The recipe is a heavily tweaked version of Farmgirl’s Savory Cheese and Scallion Scones.
It calls for 5 tsps. of baking powder. This makes for a fluffy, flaky scone, but has a very high sodium content.
We attempt a healthier, low-sodium version. We replaced the all-purpose flour with whole wheat pastry flour. The salt has been replaced with Mrs. Dash salt-free lemon pepper seasoning. The feta and cream cheeses have been replaced with farmer’s cheese, which is low-fat soft cottage cheese without any salt or additives.
Any veggies or herbs can be used for this recipe – steamed broccoli, leeks, roasted fennel, fenugreek (methi) leaves, coriander leaves, roasted red peppers, cooked tomatoes, sundried tomatoes.
The key to light, tender scones lies in minimal handling of the dough. Try and use a fork to mix ingredients, and mix them until just combined.
Spinach and Spring Onion Scones
(Makes 8 large scones)
3 cups whole wheat pastry flour or all purpose flour
5 tsps baking powder
1 teaspoon Mrs. Dash salt-free lemon pepper seasoniong or salt
8 ounces farmer’s cheese /soft paneer
**If sodium is not an issue, you can stick with feta/goat’s cheese, cottage cheese or cream cheese.
Indian alternatives: soft paneer drained for 30 minutes and still moist, or thick yogurt hung in a cheese cloth and drained for 4 hours.
2 spring onions (scallions), green & white parts, chopped
2 cups fresh spinach, or 3 ounces frozen
1 clove finely chopped garlic
1/4 tsp cayenne (chilli) powder
1/4 tsp. ajwain (bishop’s weed) or cumin seeds
1/4 tsp. ground black pepper
1 cup milk (we used 1%)
2 egg whites (or 1 whole egg)
10 black olives, chopped (optional)
1 tsp. lemon juice
Optional Egg glaze:
1 egg (we used whites) and 2 Tbsp. milk
1. If using frozen spinach, thaw it in the microwave for 30 seconds. If using fresh, wash it well, drain and microwave the wet spinach covered for 2 minutes. Let it cool, squeeze it dry, and chop.
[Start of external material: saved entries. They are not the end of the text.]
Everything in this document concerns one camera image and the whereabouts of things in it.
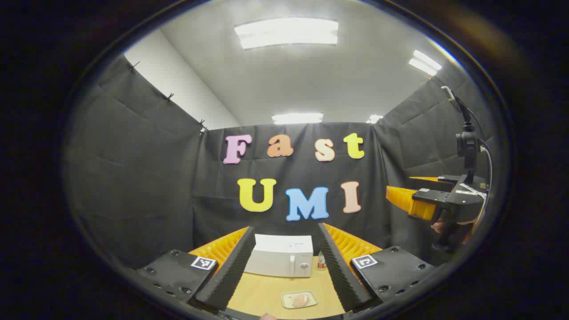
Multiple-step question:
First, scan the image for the small white food tray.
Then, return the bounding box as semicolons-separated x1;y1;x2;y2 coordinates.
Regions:
281;290;319;309

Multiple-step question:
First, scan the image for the black backdrop cloth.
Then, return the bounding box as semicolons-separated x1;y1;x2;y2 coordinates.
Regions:
64;56;498;269

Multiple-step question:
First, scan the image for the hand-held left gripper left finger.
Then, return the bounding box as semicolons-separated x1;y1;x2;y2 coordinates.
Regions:
137;226;257;312

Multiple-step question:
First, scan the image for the white microwave oven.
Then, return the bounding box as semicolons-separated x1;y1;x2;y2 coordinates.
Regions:
244;234;314;278

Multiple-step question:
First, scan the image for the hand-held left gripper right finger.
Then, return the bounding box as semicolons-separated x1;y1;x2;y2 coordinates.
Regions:
317;222;436;313

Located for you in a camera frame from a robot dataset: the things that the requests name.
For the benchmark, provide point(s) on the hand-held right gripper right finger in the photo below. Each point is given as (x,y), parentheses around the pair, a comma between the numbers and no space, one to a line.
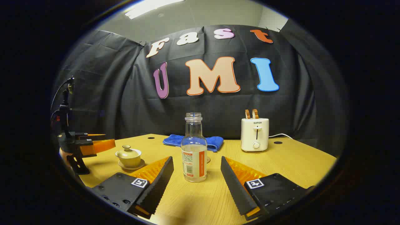
(236,187)

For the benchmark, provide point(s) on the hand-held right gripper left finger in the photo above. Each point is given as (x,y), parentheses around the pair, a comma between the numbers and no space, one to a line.
(159,184)

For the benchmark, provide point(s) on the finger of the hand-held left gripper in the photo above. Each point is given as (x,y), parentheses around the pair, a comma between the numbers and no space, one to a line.
(93,137)
(100,146)

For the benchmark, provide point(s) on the cream ceramic teacup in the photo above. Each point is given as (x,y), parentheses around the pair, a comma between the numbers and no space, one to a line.
(128,161)

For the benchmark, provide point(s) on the clear plastic water bottle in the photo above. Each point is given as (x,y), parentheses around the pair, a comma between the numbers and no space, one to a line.
(193,150)

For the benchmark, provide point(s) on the cream ceramic saucer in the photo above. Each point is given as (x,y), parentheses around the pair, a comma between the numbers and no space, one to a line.
(139,165)

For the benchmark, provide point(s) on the blue folded towel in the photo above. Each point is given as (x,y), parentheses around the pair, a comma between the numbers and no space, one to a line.
(212,142)

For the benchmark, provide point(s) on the white toaster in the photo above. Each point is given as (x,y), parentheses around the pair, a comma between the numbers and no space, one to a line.
(254,134)

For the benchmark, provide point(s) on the black backdrop cloth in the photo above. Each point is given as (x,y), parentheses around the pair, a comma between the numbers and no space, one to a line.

2. Heat oven to 400 degrees.
3. Grease a baking sheet or line it with parchment or a silicone liner.
4. Combine 2-1/2 cups flour, baking powder, and salt in a large bowl. Reserve the remaining flour.
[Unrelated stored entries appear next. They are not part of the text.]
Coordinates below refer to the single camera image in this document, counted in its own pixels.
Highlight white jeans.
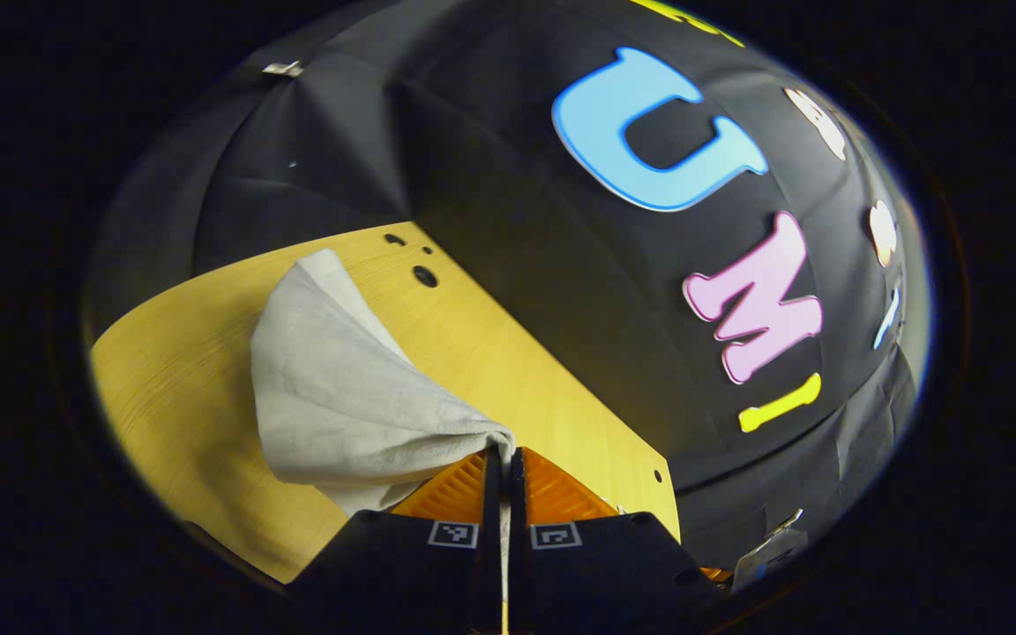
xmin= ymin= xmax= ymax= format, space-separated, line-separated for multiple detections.
xmin=250 ymin=249 xmax=518 ymax=517

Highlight black backdrop cloth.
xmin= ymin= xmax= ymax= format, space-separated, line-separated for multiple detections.
xmin=85 ymin=0 xmax=932 ymax=574

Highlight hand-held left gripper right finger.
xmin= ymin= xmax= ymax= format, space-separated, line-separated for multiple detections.
xmin=508 ymin=447 xmax=734 ymax=635

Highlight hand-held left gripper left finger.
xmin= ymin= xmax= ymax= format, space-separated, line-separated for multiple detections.
xmin=292 ymin=448 xmax=509 ymax=635

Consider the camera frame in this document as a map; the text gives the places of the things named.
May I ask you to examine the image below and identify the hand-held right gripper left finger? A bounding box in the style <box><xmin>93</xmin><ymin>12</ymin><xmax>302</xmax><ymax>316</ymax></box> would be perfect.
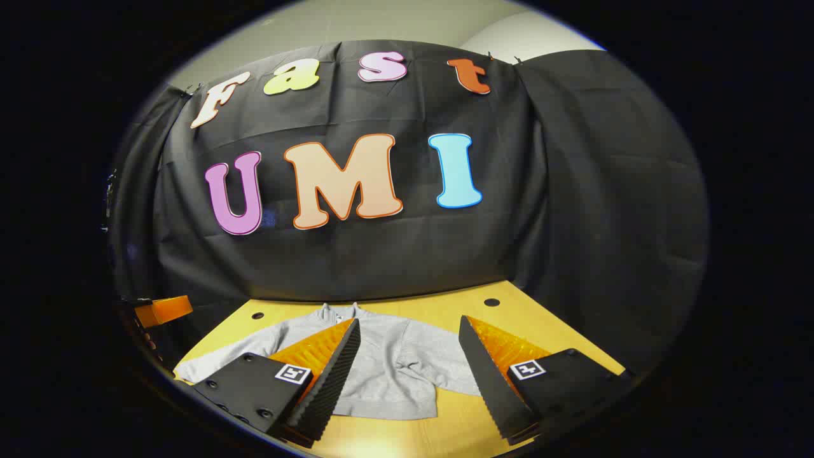
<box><xmin>191</xmin><ymin>318</ymin><xmax>362</xmax><ymax>449</ymax></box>

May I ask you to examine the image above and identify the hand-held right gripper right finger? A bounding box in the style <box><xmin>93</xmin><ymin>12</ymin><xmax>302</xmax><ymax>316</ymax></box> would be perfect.
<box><xmin>458</xmin><ymin>314</ymin><xmax>637</xmax><ymax>446</ymax></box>

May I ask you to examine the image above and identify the grey sweatshirt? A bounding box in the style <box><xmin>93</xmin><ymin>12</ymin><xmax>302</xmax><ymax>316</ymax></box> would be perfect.
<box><xmin>173</xmin><ymin>303</ymin><xmax>484</xmax><ymax>420</ymax></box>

5. Add cheese & toss gently with a fork until combined.
6. Add spinach, spring onions and olives, and toss gently with a fork until combined.
7. Beat the milk and egg, add it to the rest of the ingredients, along with the lemon juice and spices.
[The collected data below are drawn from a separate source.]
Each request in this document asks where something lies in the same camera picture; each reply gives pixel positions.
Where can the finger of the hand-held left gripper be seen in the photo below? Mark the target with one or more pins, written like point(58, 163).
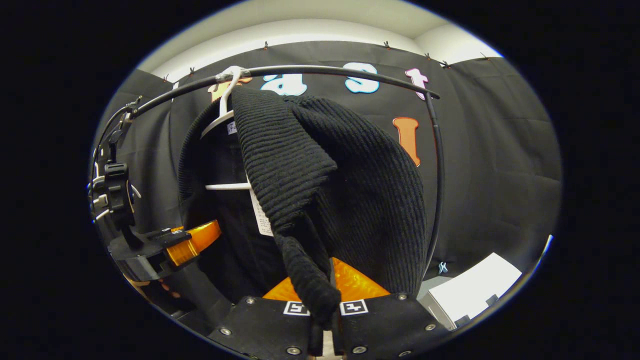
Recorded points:
point(197, 237)

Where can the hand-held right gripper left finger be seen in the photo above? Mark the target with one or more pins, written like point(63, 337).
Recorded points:
point(260, 325)

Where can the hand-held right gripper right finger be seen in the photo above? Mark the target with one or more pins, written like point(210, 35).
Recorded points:
point(385, 327)

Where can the black knit sweater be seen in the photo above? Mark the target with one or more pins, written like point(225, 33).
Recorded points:
point(300, 165)

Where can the white plastic hanger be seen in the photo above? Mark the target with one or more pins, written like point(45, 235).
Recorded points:
point(227, 100)

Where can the small blue clip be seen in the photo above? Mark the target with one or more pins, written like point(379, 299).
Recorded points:
point(442, 267)

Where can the white box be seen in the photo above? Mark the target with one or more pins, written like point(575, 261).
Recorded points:
point(475, 285)

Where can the black backdrop cloth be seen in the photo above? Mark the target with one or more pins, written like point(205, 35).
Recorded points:
point(500, 150)

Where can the row of small cloth clips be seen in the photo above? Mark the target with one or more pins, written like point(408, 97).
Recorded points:
point(386, 45)

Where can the black clothes rail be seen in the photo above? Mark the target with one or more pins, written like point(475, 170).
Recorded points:
point(325, 68)

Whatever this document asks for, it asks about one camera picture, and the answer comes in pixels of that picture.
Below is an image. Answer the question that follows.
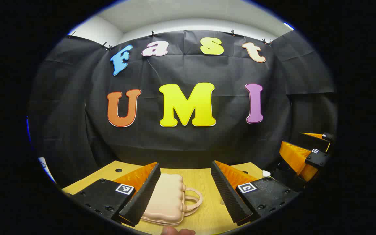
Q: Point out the pink hard-shell suitcase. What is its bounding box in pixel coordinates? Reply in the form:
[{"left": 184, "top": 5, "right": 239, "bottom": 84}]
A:
[{"left": 141, "top": 173, "right": 204, "bottom": 226}]

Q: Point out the black backdrop cloth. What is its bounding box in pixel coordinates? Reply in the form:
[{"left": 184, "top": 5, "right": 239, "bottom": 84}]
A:
[{"left": 28, "top": 30, "right": 338, "bottom": 188}]

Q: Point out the white equipment with black parts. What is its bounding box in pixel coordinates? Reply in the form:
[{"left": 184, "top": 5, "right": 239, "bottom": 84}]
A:
[{"left": 38, "top": 158, "right": 56, "bottom": 183}]

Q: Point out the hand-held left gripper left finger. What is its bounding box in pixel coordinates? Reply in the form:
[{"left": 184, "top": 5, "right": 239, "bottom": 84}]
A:
[{"left": 61, "top": 162, "right": 161, "bottom": 228}]

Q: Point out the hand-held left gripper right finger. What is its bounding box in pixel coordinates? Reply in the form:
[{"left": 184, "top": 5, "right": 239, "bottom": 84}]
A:
[{"left": 210, "top": 160, "right": 302, "bottom": 227}]

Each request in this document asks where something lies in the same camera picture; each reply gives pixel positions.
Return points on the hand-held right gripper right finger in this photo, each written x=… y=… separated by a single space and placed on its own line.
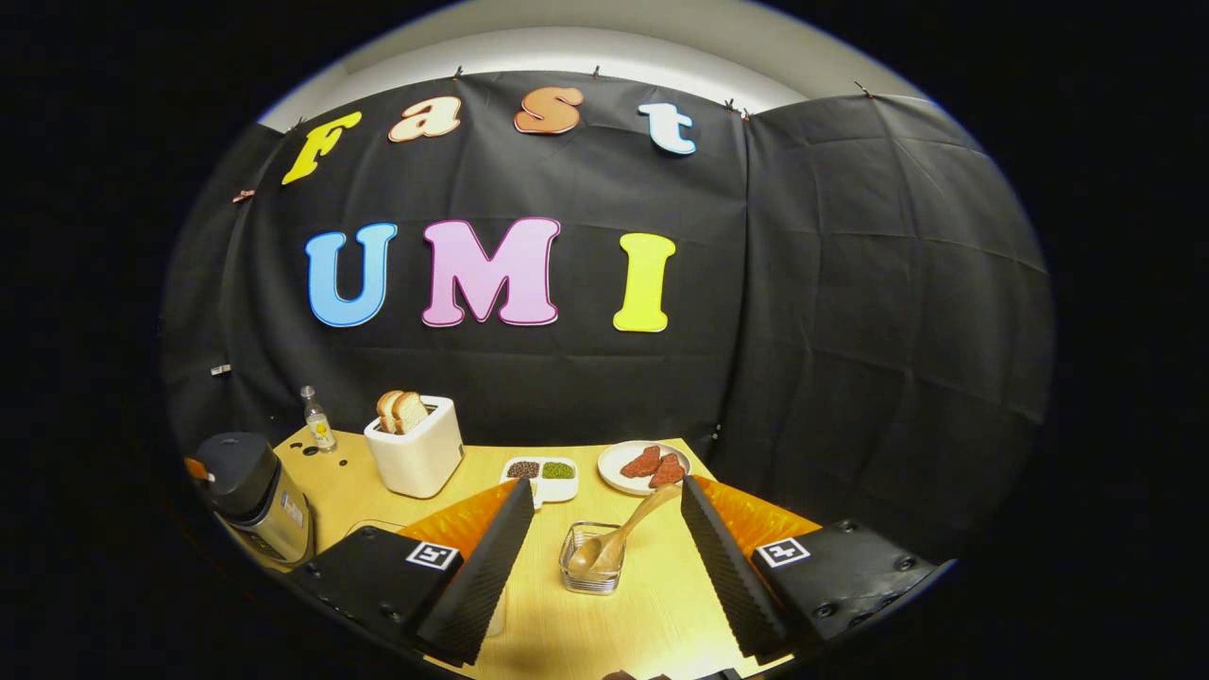
x=723 y=567

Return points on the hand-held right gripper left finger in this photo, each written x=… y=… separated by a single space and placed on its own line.
x=491 y=576

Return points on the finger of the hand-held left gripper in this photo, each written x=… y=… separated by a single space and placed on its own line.
x=195 y=468

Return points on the dark grey rice cooker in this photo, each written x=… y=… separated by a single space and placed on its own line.
x=250 y=491

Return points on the clear chopstick holder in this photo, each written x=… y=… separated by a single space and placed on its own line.
x=590 y=578

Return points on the wooden spoon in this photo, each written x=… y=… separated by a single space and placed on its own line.
x=623 y=538

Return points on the white divided bean dish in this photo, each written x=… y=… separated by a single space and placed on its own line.
x=543 y=486

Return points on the red meat slice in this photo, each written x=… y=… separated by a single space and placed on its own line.
x=642 y=463
x=668 y=472

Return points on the small glass bottle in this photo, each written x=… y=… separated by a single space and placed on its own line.
x=321 y=430

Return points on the white toaster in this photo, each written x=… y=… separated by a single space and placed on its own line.
x=416 y=463

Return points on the round white plate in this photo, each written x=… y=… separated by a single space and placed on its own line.
x=614 y=472

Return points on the toast bread slice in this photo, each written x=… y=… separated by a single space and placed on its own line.
x=387 y=411
x=412 y=413

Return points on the black backdrop cloth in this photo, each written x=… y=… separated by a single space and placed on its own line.
x=850 y=283
8. Mix lightly until a soft dough forms. Add the remaining flour if required. We are looking for a dough that is moist, but not sticky.
9. Flour the surface well and place the dough on it. Flatten it lightly with a rolling pin or with the palm of your hand until you have a circle that is an inch thick.
10. Cut it like a pizza, first through the middle, then into quarters, and then into eight wedges. Use a very sharp knife (preferably serrated) for this. Clean cuts enable the scones to rise better.
11. Place the wedges on the prepared baking sheet.
12. Brush the tops and sides of the scones with the egg/milk glaze.
13. Bake for 20-25 minutes until golden. Cool on a wire rack for 10-15 minutes.
Our entry for Meeta’s Monthly Mingle event at What’s for Lunch, Honey?.